"All we want is a chance to fight for what's ours, before cowards like Shran negotiate it all away."
– Tarah, 2152 ("Cease Fire")

Tarah was a female Andorian in the Imperial Guard during the 22nd century.

She was serving with Commander Shran when an Andorian invasion force landed on the disputed planet of Weytahn and occupied the Vulcan settlement. Shran insisted that Captain Jonathan Archer should be the one to negotiate a cease fire between the two enemies. Tarah objected to his attempts to negotiate with the Vulcans, as she believed that the Andorians should continue the fighting and reclaim the planet. Shran noted her suggestion, but proceeded with the negotiations.

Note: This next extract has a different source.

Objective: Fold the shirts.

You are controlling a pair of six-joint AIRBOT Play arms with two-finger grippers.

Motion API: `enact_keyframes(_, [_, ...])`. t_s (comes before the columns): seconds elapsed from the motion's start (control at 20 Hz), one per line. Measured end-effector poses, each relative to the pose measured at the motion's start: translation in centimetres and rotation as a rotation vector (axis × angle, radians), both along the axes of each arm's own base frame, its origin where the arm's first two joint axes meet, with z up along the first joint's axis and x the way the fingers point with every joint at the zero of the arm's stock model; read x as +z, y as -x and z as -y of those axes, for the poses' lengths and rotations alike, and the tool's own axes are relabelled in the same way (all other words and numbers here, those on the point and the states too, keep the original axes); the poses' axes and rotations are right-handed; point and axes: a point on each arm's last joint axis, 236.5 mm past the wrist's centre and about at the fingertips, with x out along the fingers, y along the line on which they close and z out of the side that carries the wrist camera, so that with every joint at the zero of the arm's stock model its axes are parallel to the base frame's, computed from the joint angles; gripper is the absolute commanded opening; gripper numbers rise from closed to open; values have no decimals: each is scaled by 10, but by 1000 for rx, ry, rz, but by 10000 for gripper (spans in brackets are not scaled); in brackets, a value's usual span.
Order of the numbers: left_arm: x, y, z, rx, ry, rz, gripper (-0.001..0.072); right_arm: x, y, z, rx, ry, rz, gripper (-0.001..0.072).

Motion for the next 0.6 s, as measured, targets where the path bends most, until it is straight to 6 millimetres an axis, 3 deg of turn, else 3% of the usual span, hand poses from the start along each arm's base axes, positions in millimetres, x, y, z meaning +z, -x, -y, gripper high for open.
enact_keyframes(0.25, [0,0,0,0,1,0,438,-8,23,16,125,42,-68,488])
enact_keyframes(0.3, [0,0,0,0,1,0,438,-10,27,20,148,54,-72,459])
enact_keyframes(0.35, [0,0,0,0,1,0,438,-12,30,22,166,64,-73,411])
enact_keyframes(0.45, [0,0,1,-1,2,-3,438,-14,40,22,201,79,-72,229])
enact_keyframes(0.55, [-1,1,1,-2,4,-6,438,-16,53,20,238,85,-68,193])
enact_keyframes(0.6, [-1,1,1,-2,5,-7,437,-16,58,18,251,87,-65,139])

Tarah decided to order the Andorians who wished to reclaim Weytahn by force to fire on the shuttlepod that was carrying Archer, Sub-Commander T'Pol and Ambassador Soval to meet with Shran. After they escaped from the crashed shuttlepod, the three were attacked by Andorian snipers, including Tarah who was sent to rescue them by Shran.

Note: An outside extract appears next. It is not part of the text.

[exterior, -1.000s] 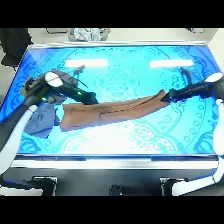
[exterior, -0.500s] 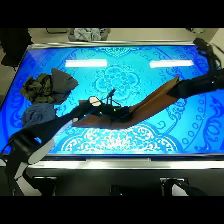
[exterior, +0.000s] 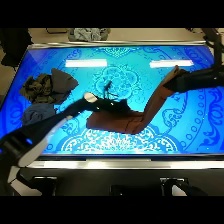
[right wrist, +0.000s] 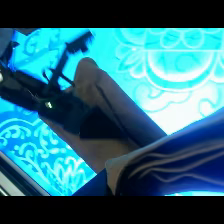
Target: Fold the shirts.
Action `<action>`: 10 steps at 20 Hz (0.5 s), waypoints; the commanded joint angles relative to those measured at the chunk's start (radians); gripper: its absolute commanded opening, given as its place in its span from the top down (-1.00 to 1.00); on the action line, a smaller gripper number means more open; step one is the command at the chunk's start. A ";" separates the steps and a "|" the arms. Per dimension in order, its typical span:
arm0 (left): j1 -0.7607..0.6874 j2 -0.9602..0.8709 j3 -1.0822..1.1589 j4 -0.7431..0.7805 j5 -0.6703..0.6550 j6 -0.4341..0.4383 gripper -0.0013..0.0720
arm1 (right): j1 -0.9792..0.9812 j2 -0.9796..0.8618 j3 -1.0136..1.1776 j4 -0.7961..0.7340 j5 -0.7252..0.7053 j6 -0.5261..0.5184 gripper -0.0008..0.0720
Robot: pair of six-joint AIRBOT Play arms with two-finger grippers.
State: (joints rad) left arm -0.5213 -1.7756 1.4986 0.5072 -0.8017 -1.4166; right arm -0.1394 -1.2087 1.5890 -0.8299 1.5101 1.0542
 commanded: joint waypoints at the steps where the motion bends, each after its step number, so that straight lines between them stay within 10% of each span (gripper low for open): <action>1: 0.192 0.215 0.001 0.418 -0.071 -0.105 0.90 | 0.159 -0.102 0.000 0.030 -0.100 -0.016 0.87; 8: 0.517 0.586 0.001 0.504 -0.158 -0.111 0.90 | 0.602 -0.487 0.000 0.114 -0.448 0.016 0.86; 9: 0.525 0.612 0.001 0.504 -0.154 -0.123 0.90 | 0.641 -0.541 0.000 0.136 -0.493 0.018 0.49; 10: 0.525 0.628 0.001 0.504 -0.151 -0.133 0.90 | 0.665 -0.584 0.000 0.164 -0.515 0.036 -0.73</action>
State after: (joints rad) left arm -0.0544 -1.2411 1.4994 0.9756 -0.9443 -1.5257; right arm 0.4088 -1.6539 1.5890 -0.7330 1.1217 1.0595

After Archer stopped her from killing Soval, Shran arrived. Tarah confessed to him that it was she who ordered the attack on the shuttle. She told Shran that there were more Andorians like her who would rather fight the Vulcans than negotiate with them. Tarah accused Shran of being a coward and traitor and begged him to redeem himself by killing Soval and continuing the armed conflict. He refused and had her arrested. (ENT: "Cease Fire")

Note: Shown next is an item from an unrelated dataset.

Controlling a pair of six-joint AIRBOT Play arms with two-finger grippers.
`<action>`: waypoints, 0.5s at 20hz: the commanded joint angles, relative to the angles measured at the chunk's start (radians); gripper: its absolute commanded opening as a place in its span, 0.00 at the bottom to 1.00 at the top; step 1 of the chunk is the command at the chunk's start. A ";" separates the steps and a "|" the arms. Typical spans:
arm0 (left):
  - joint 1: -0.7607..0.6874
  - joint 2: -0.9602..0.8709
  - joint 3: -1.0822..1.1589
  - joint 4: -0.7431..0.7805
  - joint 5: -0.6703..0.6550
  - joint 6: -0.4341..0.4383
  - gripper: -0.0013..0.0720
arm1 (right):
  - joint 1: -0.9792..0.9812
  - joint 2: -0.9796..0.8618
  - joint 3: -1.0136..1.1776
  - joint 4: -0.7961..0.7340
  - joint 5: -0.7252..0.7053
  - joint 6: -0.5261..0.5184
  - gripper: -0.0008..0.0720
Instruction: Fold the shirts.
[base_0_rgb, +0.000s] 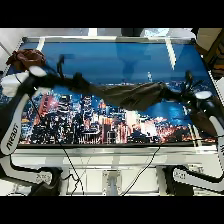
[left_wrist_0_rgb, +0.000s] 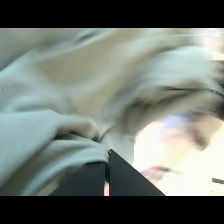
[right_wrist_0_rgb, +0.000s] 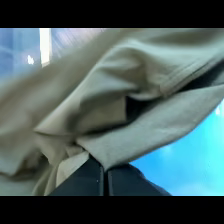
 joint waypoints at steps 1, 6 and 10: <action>0.050 0.006 0.367 -0.103 -0.109 -0.008 0.04 | -0.022 0.041 0.198 -0.083 0.016 0.008 0.04; 0.255 0.032 0.657 -0.095 -0.101 -0.143 0.03 | -0.186 0.133 0.438 -0.222 0.049 0.127 0.04; 0.293 0.110 0.643 -0.097 -0.188 -0.158 0.03 | -0.250 0.229 0.572 -0.235 0.160 0.120 0.04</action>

Tarah was played by Suzie Plakson.
The script for "Cease Fire" initially described Tarah as "beautiful, but fierce-looking." [1]
Star Trek: Enterprise co-creator and Executive Producer Brannon Braga came to the opinion that the way Tarah is revealed to be a traitor, in "Cease Fire", is not effective. "We kind of suspected that might be the case," he admitted. (Star Trek: Communicator issue 145, p. 28) In the reference book Beyond the Final Frontier (p. 378), however, critics Mark Jones and Lance Parkin commented, "If the identity of the troublemaker is a bit obvious, that's only because Suzie Plakson proves, once again, to be a memorable presence."